(Beginning of Record excerpts)

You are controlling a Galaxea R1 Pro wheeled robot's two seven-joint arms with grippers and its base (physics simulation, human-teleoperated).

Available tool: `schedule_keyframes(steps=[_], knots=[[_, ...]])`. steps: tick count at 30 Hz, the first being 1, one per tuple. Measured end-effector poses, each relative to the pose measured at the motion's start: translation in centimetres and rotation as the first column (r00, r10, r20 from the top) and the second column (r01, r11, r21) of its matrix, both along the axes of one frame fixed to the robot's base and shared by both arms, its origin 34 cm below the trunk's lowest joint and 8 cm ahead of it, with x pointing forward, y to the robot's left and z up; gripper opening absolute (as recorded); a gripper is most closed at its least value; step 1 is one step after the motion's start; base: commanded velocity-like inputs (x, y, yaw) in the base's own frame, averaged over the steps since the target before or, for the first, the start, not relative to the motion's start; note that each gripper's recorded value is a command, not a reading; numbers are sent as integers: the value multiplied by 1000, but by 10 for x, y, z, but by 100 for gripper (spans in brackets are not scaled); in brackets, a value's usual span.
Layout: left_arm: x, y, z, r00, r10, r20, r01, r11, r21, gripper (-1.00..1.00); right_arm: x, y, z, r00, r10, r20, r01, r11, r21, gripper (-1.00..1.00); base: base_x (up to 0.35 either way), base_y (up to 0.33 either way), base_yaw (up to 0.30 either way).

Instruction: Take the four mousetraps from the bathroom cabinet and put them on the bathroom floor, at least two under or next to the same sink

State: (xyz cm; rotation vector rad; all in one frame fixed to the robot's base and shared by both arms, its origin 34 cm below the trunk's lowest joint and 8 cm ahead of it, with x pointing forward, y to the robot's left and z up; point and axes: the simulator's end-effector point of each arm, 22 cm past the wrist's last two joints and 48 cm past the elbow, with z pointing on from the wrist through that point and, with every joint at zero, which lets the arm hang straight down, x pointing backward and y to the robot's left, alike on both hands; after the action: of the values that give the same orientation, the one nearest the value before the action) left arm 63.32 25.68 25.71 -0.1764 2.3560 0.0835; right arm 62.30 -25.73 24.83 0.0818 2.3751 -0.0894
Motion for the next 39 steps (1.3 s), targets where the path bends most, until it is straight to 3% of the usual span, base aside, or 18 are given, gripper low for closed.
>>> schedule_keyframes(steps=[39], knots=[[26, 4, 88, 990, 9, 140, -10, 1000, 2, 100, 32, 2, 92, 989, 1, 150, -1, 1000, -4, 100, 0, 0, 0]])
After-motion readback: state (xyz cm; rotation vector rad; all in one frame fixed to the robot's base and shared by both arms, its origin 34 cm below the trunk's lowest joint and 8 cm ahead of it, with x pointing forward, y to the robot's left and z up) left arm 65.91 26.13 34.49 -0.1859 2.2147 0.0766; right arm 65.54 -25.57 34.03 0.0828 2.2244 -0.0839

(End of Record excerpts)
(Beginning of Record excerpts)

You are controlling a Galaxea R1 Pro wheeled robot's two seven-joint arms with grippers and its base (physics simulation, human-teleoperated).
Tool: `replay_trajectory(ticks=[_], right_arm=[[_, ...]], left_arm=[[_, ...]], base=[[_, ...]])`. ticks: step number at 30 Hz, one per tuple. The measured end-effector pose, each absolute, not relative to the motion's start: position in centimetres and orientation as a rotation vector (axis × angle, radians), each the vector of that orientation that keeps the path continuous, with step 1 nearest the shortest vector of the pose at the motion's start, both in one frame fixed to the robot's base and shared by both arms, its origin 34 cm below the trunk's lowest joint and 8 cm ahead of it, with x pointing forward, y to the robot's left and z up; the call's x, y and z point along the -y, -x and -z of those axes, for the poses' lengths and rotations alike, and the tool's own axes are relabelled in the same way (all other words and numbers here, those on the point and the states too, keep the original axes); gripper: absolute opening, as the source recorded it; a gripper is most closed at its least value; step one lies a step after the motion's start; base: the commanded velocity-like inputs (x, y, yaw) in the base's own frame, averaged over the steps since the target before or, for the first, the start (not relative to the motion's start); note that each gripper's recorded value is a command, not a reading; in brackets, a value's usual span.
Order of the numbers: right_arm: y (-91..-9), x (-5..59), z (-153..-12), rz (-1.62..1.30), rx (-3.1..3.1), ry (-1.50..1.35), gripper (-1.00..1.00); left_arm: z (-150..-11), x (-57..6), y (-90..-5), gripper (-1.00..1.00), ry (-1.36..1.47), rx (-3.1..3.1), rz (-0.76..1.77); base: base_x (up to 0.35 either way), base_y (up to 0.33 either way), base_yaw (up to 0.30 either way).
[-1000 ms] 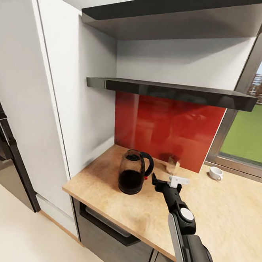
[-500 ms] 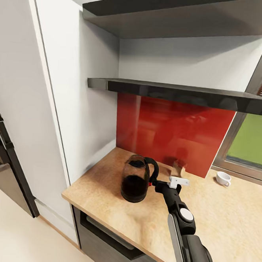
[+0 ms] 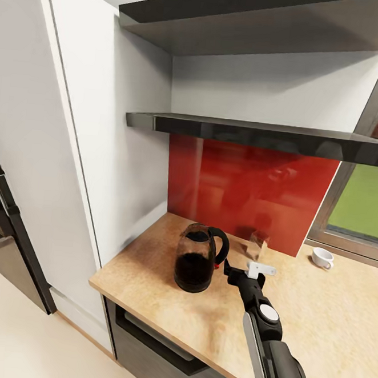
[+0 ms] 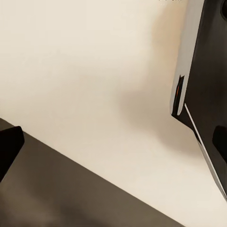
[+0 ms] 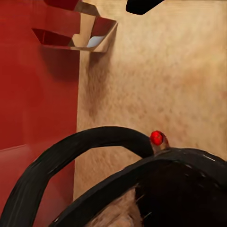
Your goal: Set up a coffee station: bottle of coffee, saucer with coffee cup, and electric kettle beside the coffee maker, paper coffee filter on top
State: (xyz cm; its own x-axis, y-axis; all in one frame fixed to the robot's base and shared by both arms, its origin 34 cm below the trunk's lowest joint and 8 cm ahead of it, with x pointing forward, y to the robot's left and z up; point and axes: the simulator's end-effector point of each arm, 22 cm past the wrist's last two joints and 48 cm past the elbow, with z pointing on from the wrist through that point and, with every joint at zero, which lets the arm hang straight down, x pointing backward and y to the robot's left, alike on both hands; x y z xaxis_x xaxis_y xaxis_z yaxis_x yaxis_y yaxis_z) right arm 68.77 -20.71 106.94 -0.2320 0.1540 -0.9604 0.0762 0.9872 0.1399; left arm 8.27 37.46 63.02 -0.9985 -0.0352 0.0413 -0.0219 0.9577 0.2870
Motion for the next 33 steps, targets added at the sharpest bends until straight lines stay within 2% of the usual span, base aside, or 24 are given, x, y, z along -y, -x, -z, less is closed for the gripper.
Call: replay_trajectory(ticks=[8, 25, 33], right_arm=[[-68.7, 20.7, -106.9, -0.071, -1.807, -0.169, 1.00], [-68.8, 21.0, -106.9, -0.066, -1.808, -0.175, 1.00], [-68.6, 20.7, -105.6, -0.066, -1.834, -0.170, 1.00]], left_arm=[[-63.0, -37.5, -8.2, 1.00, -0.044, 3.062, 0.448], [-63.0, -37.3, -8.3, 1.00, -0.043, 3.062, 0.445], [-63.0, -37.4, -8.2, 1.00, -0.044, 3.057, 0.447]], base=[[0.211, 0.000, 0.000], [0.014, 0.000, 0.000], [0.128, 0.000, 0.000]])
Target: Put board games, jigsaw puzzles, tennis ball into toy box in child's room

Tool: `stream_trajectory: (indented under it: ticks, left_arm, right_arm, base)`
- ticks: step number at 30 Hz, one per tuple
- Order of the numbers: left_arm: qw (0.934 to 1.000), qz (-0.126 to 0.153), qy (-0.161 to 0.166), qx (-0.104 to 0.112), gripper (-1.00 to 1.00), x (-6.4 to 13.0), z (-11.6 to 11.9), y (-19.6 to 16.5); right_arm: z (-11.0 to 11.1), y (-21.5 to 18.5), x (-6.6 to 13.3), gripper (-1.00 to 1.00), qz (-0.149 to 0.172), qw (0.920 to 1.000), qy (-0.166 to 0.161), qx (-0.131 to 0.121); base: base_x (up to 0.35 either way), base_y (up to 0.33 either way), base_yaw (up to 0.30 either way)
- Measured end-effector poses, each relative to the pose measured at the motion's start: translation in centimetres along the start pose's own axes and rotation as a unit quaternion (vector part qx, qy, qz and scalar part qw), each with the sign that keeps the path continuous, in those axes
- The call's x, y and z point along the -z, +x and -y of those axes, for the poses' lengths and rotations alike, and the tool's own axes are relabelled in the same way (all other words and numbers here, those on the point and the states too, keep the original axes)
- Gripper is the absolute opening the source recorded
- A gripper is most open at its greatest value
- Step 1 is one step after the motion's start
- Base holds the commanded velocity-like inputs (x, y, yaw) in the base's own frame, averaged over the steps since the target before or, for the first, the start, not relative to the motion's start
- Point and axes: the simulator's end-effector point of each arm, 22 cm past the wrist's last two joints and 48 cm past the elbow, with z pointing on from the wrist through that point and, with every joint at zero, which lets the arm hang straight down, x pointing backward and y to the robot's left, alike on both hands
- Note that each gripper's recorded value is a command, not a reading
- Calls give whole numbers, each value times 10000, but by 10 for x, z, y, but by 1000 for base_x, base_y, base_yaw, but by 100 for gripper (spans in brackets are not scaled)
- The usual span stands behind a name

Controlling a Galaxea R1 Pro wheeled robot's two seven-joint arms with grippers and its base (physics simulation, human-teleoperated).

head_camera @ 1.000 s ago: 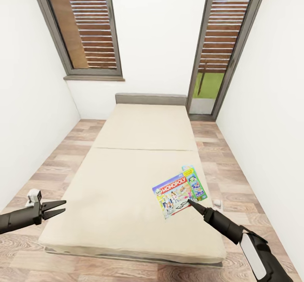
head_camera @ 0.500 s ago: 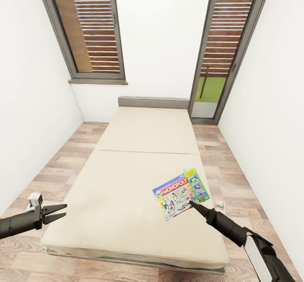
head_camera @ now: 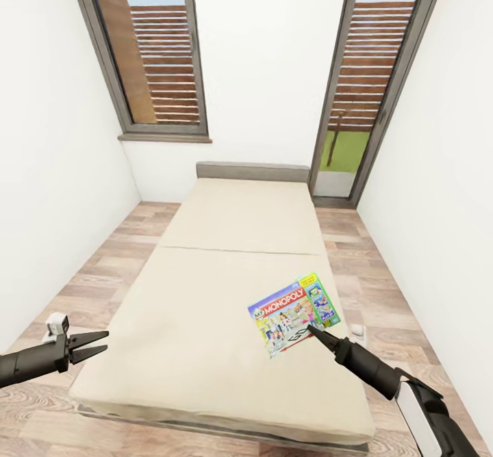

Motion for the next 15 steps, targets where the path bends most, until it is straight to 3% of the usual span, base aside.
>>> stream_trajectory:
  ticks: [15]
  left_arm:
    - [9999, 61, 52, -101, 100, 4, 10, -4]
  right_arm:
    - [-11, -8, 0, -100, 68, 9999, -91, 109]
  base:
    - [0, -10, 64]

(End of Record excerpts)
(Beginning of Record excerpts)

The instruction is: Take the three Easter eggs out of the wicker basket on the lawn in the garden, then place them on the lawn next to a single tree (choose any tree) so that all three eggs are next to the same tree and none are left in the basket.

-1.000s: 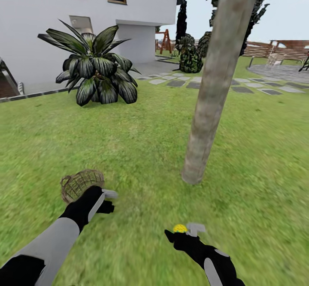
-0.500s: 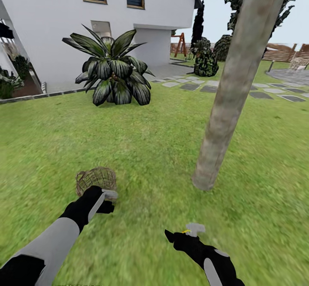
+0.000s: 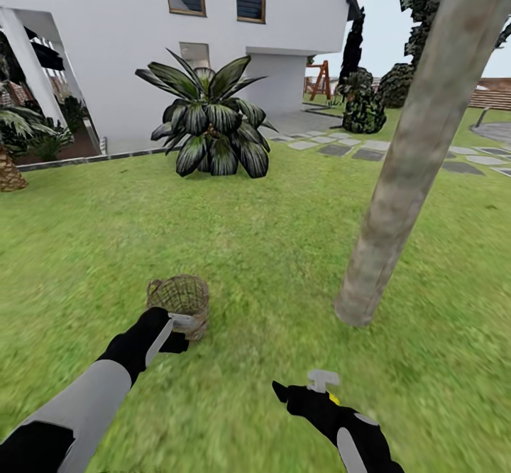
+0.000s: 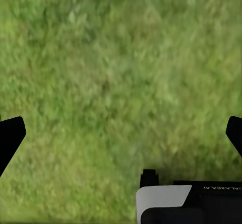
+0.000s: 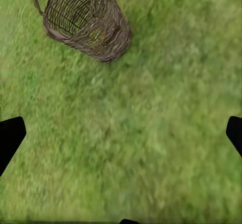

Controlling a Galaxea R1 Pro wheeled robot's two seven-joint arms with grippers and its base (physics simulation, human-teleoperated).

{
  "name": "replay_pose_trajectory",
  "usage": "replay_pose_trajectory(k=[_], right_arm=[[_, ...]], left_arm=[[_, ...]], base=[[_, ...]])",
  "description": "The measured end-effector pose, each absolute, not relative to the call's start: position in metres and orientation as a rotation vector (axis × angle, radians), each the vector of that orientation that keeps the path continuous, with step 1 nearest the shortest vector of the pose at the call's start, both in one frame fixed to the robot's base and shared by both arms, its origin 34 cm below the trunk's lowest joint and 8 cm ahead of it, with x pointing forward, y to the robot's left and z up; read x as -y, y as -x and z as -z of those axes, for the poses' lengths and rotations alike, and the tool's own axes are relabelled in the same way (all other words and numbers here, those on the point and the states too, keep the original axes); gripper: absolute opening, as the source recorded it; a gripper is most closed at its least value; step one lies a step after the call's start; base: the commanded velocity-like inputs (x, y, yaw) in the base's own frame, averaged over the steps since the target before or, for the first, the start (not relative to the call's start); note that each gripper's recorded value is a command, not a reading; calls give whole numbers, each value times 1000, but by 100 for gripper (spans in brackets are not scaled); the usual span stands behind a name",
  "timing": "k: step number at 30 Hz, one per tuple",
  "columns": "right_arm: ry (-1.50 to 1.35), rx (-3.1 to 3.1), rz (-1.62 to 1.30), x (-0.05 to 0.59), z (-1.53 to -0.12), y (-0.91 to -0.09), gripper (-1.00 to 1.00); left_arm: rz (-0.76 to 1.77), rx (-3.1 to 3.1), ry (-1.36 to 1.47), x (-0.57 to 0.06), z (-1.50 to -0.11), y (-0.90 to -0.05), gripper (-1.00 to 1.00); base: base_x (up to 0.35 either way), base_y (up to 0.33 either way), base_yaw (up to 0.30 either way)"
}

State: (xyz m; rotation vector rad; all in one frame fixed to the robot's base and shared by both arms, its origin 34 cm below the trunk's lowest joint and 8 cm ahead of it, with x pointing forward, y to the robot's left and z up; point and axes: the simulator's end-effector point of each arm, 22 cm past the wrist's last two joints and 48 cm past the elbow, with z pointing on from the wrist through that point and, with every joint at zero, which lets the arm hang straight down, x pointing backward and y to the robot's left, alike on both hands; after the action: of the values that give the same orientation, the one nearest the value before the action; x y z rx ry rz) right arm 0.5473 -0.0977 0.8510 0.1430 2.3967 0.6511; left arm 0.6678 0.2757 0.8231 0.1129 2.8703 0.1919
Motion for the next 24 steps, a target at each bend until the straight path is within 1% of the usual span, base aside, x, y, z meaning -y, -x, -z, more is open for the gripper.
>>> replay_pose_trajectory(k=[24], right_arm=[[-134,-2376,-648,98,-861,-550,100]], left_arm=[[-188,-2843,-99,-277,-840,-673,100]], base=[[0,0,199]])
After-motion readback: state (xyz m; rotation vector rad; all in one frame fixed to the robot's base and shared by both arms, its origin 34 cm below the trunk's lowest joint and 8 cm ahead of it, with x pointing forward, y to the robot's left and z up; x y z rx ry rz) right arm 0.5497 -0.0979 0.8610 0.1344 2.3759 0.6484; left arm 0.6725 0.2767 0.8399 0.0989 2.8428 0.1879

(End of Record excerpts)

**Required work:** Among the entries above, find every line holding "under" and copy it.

**Result for this task:**
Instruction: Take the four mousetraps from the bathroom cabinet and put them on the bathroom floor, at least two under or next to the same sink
Tool: `stream_trajectory: (indented under it: ticks, left_arm, right_arm, base)`

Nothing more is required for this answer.